The Volkswagen Group has revealed its global sales numbers for the first quarter of 2016, having sold more than 2.5 million cars in the first three months of this year.
Compared to last year, the car group has seen a 0.8% rise, a surprising growth taking into consideration the massive emissions scandal and the negative publicity it has been going through.
The group registered a 3.3% rise in new registrations in Europe from January to March, with 1.5% only in Germany. China was however the top gainer as sales went up 6.4% there. On the negative side, sales in South America went down 27.6%, in Russia new car sales decreased 16.3%, North America also witnessed a drop of 2.1% and the U.S.A. new car sales went down 5.7%.
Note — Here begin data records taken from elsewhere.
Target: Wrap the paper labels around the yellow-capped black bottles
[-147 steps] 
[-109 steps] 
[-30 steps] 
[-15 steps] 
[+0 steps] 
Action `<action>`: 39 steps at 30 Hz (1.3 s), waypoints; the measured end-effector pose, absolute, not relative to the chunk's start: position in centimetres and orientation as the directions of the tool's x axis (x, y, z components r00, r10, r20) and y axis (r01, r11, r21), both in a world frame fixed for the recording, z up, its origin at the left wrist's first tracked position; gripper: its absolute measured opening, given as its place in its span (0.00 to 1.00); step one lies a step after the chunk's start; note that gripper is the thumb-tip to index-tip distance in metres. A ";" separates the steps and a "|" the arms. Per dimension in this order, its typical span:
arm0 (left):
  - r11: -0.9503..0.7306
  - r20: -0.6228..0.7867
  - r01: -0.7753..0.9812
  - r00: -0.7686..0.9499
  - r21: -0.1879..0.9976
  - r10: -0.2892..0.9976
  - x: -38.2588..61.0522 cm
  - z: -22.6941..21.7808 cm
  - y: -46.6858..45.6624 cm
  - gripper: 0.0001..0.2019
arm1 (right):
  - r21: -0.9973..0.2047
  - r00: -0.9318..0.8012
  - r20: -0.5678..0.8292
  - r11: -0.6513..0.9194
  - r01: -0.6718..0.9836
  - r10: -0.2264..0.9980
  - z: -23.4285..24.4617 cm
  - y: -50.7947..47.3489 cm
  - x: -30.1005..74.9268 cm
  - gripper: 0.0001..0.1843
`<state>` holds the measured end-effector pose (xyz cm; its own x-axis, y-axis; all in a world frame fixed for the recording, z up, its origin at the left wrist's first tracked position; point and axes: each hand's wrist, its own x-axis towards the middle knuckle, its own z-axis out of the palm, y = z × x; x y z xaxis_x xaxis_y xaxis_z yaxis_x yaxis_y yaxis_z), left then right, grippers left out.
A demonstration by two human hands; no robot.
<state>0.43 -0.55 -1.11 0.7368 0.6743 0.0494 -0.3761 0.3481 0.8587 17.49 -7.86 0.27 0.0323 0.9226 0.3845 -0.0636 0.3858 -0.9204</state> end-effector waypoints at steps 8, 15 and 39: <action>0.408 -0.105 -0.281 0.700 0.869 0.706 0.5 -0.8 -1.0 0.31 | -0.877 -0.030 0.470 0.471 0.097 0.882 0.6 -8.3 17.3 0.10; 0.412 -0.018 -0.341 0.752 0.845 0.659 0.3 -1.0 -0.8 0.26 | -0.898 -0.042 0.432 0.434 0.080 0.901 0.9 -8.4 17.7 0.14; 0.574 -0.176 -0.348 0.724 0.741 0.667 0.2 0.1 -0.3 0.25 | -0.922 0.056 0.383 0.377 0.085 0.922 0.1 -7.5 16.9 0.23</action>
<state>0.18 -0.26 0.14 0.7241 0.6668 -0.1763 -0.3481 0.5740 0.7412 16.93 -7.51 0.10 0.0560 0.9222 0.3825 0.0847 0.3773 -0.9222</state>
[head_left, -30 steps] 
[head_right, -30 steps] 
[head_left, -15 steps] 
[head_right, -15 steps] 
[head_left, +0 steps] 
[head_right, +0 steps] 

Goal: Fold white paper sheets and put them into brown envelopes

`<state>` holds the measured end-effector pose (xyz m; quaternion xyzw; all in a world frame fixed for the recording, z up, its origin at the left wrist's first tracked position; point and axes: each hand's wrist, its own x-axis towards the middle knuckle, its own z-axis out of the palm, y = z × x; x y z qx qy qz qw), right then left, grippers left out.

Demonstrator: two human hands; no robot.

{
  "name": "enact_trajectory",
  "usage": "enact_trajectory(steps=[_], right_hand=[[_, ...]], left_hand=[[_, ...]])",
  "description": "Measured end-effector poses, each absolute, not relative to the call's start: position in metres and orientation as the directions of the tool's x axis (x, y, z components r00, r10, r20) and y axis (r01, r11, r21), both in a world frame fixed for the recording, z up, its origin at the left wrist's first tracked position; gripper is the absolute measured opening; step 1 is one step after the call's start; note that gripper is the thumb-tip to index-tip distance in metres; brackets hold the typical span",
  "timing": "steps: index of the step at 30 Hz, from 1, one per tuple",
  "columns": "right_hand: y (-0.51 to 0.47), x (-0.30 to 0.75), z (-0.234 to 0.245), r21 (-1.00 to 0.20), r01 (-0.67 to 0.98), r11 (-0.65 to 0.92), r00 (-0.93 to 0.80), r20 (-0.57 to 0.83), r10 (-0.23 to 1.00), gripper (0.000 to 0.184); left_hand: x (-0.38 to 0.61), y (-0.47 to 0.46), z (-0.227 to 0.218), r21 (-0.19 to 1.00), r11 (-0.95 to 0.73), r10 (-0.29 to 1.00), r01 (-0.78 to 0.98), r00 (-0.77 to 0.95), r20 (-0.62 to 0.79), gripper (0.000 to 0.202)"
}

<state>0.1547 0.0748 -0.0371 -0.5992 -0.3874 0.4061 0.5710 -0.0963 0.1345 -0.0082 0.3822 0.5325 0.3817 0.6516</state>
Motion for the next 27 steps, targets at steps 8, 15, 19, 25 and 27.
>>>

The Volkswagen passenger cars brand was the only one to see a decrease in sales of 1.3%. The Audi, Skoda, SEAT, Porsche brands and the commercial vehicles ones all did well and increased the group’s overall sales.
This week Volkswagen has to meet its U.S. deadline for a solution for its 500,000 diesel cars there that need to be fixed after defeat devices were found which would be used to cheat through emissions tests. In the meantime, the recall process in U.K. is under way, as fixes for all the affected cars have been approved.
The German carmaker announced that its chiefs were aware of the fact that the brand was cheating in emissions tests more than a year prior to the public scandal. The auto manufacturer did confirm that former CEO Martin Winterkorn was informed of the possibility for the company to face an emissions probe from the U.S. authorities. Winterkorn had previously denied any awareness of the issue.